# Dyson vs. Miele?



## scoobers (Jun 24, 2005)

Hi Everybody,
Our vacuum has given up the ghost and we're looking at getting a new one. I'd like to get one that will last a very long time and it needs to have great HEPA filtration because of my DH's allergies. I mostly have HW floors right now but we'll be moving soon so who knows. I also have a cat and 2 bunnies (indoor) who shed buckets. A friend of mine got a Miele and swears by it. I kind of like the idea of a cannister because I found my old upright to be heavy, bulky and awkward, especially for cleaning stairs. My husband thinks a Dyson is the way to go. It sounds like even though that's an upright it might be more manageable/light and has a telescoping extension for stairs. Anybody have experience with either of these and thoughts/recommendations?

Thanks!


----------



## Jessica36 (Oct 14, 2003)

I





















my dyson. It was the best investment I ever made, I have had it for over a year now, no problems, still gets as much stuff up as b4 and with 2 kids, 3 labs and 1 dh, that's a ton!


----------



## sweetc (Aug 12, 2003)

I love love love our Miele (I can't believe I am so passionate about a vacuum







). We've had it for a couple years, I use it everyday, and it is a work horse... no problems. With two dogs, an active 3 year old, and living in the middle of the woods, there is lots to vacuum up. I personally like canister vacuums, and don't like bagless ones. I prefer to empty a bag. Our Miele has a telescoping wand that works great for our stairs. Works well on both our hardwood and carpets.


----------



## rgarlough (Jul 18, 2002)

I second the Miele.







I've had mine for 5+ years. Its great on the hardwood with the 'normal' head and with the powerhead, its great on carpet. The HEPA filters are reasonably priced at $30-50 depending on where you get them. I also found a few places online to buy bags from for a super deal









We have 4 cats and 2 German Shepherds and this work horse NEVER breaks down. The bags are FABULOUS for keeping all the hair in and its so much easier to deal with than a bagless.

I also enjoy the canister vs the upright... We have a Hoover upright for our carpeted upstairs and it is ok... but the Miele gets the carpet SO MUCH CLEANER with the powerhead.

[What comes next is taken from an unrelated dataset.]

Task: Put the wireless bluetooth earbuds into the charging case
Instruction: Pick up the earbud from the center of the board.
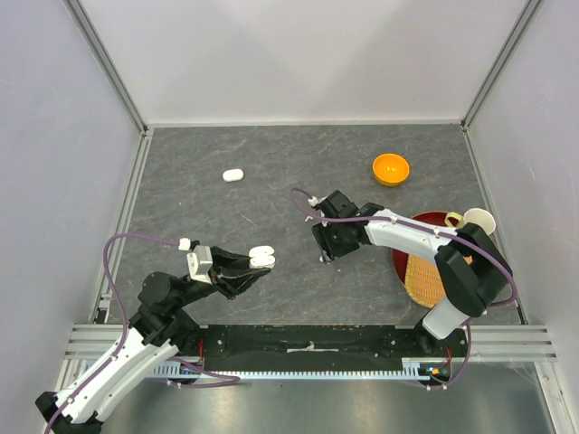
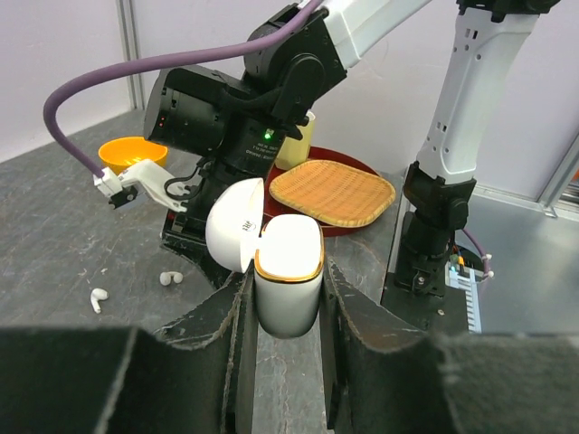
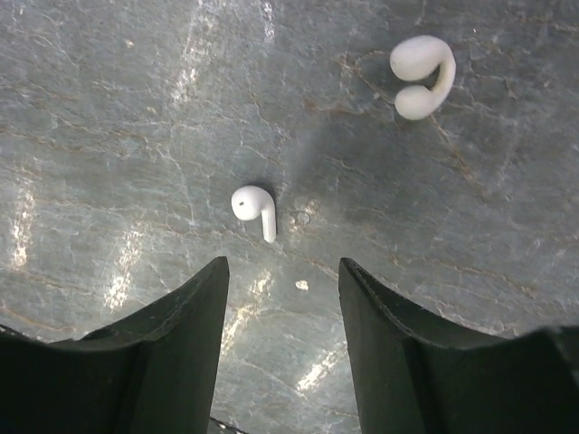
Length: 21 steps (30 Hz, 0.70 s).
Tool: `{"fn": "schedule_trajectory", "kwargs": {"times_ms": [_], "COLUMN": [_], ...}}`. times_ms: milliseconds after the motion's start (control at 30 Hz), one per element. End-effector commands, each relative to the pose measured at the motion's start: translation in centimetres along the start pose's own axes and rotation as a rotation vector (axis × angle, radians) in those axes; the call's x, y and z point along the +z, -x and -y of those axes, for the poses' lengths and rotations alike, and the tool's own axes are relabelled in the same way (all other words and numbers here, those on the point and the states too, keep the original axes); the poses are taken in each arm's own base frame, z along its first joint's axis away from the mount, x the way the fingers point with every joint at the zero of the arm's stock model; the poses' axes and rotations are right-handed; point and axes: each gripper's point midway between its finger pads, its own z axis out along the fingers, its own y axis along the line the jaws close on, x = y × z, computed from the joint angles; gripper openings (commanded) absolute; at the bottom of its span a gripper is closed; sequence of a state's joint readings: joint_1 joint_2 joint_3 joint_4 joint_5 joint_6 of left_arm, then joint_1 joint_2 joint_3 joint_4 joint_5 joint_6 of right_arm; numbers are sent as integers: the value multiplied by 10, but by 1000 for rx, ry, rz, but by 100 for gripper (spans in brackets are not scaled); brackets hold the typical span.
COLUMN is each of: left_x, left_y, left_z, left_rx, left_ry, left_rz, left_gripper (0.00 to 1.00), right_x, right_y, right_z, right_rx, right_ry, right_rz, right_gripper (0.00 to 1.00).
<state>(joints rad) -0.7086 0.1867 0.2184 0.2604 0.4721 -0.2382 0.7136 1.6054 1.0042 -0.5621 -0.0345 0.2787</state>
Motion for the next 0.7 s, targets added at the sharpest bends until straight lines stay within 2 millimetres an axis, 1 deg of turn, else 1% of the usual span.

If you can, find a vacuum shop and try one out. I think you'll also find the Miele love...


----------



## treehugginmama (Apr 25, 2003)

We got The Animal Dyson last month and I'mm sooooooo





















with it. It's easy to push, it has great suction and we can use it on our bare floor also.


----------



## scoobers (Jun 24, 2005)

Hi Everyone,
Thanks for all the help! I ended up going into a store and doing a test drive/talking to a guy who was very knowledgable. He felt that since most of my house is HW and tile that the Miele would be better so that's what I got. LOVE IT!! One of the best things, which I hadn't even thought about is that the exhaust air blows straigtht up into the air vs. behind the vacuum which is how it is on an upright. Not a big deal on carpet on HW/tile floors it prevents all the dust and stuff from getting blown into the air.

Thanks again!


----------